» The problem: Which lines hold the string "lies"? Copy each of them from the material below.

» Data to examine:
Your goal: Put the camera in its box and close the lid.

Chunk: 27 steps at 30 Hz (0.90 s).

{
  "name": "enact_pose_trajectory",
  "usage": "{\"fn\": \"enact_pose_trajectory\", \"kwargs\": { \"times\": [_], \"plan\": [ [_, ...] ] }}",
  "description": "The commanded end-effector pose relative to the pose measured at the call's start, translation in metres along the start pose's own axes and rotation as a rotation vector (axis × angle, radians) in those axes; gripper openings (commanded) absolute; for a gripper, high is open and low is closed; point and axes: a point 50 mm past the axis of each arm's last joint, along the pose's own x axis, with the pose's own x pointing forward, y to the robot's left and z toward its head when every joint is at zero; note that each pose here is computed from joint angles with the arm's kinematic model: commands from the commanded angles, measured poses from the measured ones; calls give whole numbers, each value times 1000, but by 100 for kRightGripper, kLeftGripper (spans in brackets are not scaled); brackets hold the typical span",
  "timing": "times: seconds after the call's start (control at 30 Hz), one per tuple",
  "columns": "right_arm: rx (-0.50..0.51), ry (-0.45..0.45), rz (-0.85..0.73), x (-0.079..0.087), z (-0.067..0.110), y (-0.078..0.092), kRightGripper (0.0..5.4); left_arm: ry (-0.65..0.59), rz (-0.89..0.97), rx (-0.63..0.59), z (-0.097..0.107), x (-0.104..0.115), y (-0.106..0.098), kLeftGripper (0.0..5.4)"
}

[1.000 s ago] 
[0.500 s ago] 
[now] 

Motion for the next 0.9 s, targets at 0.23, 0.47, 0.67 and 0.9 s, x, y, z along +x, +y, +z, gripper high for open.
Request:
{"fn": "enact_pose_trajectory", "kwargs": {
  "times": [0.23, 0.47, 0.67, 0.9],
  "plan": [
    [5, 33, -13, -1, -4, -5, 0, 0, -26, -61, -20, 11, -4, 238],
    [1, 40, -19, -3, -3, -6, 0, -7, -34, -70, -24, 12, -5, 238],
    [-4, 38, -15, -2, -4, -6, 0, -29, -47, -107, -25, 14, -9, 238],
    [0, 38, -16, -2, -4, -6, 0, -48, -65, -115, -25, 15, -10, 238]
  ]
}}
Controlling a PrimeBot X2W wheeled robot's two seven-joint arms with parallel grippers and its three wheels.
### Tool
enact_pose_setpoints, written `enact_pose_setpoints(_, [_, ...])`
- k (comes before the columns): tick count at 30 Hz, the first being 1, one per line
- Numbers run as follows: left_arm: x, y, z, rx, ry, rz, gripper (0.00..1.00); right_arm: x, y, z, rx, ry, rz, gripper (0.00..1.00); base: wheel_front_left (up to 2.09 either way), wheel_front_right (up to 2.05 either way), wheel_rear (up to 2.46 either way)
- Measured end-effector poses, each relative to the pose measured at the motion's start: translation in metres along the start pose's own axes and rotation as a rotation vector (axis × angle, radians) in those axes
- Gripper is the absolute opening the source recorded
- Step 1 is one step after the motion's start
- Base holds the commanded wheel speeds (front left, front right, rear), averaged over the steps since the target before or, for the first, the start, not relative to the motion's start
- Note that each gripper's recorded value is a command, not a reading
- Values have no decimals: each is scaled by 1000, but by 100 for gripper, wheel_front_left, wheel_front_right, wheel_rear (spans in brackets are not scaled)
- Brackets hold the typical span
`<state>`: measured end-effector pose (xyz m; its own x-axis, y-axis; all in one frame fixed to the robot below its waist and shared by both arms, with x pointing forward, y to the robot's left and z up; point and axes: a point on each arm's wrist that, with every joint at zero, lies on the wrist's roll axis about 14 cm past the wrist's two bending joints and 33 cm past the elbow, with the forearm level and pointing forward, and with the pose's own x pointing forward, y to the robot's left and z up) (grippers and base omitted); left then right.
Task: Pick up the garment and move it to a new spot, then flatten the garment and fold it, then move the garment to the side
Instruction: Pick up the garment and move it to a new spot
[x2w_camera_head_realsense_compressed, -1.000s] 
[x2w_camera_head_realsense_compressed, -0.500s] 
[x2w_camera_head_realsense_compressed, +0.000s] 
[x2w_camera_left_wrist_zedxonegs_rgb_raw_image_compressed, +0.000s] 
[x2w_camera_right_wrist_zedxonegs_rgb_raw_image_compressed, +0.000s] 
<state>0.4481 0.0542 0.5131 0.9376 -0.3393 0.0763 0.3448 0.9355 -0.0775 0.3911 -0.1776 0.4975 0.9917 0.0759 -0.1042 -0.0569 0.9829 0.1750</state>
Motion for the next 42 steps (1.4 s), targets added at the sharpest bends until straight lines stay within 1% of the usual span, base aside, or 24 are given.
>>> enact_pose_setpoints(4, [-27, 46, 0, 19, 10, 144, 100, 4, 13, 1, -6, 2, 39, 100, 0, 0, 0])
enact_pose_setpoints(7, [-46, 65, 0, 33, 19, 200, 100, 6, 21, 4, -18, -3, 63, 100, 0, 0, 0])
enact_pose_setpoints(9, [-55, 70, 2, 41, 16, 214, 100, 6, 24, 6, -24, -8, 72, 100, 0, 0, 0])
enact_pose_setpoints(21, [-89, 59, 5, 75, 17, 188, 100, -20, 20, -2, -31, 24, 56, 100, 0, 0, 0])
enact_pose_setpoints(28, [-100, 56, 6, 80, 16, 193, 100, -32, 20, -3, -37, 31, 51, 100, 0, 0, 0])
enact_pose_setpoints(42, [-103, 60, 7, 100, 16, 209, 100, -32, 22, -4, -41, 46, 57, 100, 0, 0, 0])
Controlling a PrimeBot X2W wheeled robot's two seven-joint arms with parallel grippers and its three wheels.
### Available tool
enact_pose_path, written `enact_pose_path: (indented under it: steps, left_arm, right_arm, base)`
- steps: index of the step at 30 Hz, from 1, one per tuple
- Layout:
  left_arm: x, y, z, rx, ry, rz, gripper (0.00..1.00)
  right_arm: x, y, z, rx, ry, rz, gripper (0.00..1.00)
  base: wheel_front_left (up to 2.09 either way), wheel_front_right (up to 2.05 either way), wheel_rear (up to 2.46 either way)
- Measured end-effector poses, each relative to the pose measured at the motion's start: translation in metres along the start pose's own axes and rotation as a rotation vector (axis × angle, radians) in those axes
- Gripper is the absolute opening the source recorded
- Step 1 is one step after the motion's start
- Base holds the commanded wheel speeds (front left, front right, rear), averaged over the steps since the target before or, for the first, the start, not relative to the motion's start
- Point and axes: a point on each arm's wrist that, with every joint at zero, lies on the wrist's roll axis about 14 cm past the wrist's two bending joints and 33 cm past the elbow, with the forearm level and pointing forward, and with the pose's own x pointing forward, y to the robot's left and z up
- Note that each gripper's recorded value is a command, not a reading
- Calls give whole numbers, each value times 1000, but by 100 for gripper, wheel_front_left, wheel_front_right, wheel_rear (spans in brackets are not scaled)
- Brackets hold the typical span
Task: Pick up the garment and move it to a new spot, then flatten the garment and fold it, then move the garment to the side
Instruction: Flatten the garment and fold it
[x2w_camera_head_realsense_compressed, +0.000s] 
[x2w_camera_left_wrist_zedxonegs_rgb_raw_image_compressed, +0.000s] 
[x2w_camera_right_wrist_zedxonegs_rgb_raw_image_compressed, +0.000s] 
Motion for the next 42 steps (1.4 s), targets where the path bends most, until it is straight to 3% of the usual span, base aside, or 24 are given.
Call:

» Response to the task:
`<state>`: measured end-effector pose (xyz m; its own x-axis, y-axis; all in one frame fixed to the robot below its waist and shared by both arms, with x pointing forward, y to the robot's left and z up; point and axes: a point on each arm's wrist that, with every joint at zero, lies on the wrist's roll axis about 14 cm past the wrist's two bending joints and 33 cm past the elbow, with the forearm level and pointing forward, and with the pose's own x pointing forward, y to the robot's left and z up) (grippers and base omitted); left then right.
- Point and axes: a point on each arm's wrist that, with every joint at zero, lies on the wrist's roll axis about 14 cm past the wrist's two bending joints and 33 cm past the elbow, with the forearm level and pointing forward, and with the pose's own x pointing forward, y to the robot's left and z up

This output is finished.